While the new findings appear to be a step in the right direction—if we can build a molecule of light, why not a sword?—Gorshkov says he is not optimistic that Jedi Knights will be lining up at NIST’s gift shop anytime soon. The main reason is that binding photons requires extreme conditions difficult to produce with a roomful of lab equipment, let alone fit into a sword’s handle. Still, there are plenty of other reasons to make molecular light—humbler than lightsabers, but useful nonetheless.
“Lots of modern technologies are based on light, from communication technology to high-definition imaging,” Gorshkov says. “Many of them would be greatly improved if we could engineer interactions between photons.” For example, engineers need a way to precisely calibrate light sensors, and Gorshkov says the findings could make it far easier to create a “standard candle” that shines a precise number of photons at a detector. Perhaps more significant to industry, binding and entangling photons could allow computers to use photons as information processors, a job that electronic switches in your computer do today.

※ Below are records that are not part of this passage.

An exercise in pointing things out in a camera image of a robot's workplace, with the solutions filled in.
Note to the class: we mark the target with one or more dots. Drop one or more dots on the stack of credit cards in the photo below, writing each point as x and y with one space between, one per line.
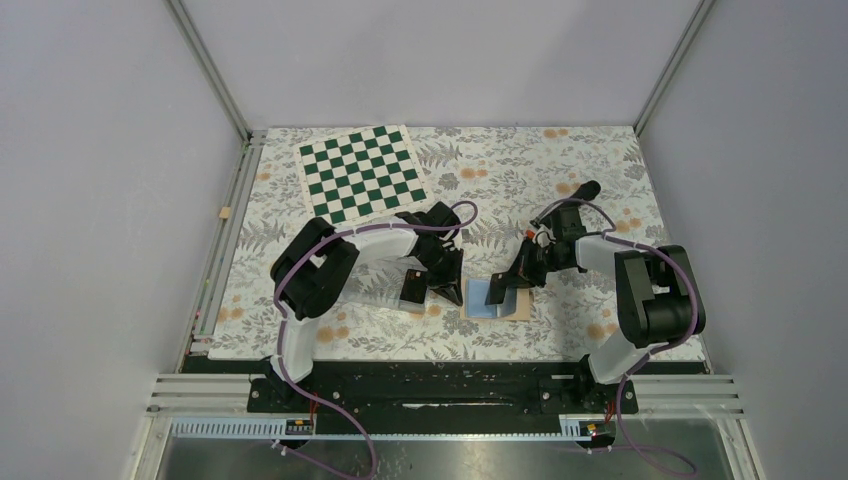
414 288

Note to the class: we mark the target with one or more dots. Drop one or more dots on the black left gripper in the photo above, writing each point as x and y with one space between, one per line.
449 283

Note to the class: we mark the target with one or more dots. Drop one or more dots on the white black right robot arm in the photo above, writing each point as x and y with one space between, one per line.
657 302

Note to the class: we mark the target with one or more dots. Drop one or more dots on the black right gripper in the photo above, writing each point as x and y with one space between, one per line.
522 271

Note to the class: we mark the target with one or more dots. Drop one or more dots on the green white checkerboard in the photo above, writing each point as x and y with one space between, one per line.
362 175

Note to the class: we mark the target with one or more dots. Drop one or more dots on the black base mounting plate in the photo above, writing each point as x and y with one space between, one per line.
394 398

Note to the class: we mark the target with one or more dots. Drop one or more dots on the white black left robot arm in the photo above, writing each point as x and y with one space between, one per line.
311 274

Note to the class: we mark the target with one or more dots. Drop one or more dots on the clear plastic card box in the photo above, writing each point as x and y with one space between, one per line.
379 283

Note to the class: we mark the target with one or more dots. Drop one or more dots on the aluminium frame rail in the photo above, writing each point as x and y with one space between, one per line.
194 360

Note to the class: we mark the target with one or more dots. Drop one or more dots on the floral patterned table mat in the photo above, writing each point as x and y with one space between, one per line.
509 175

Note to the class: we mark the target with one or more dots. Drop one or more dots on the beige leather card holder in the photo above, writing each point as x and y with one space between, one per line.
517 305

Not only would this provide a new basis for creating computer technology, but it also could result in substantial energy savings. Phone messages and other data that currently travel as light beams through fiber optic cables has to be converted into electrons for processing—an inefficient step that wastes a great deal of electricity. If both the transport and the processing of the data could be done with photons directly, it could reduce these energy losses. Gorshkov says it will be important to test the new theory in practice for these and other potential benefits.
“It’s a cool new way to study photons,” he says. “They’re massless and fly at the speed of light. Slowing them down and binding them may show us other things we didn’t know about them before.”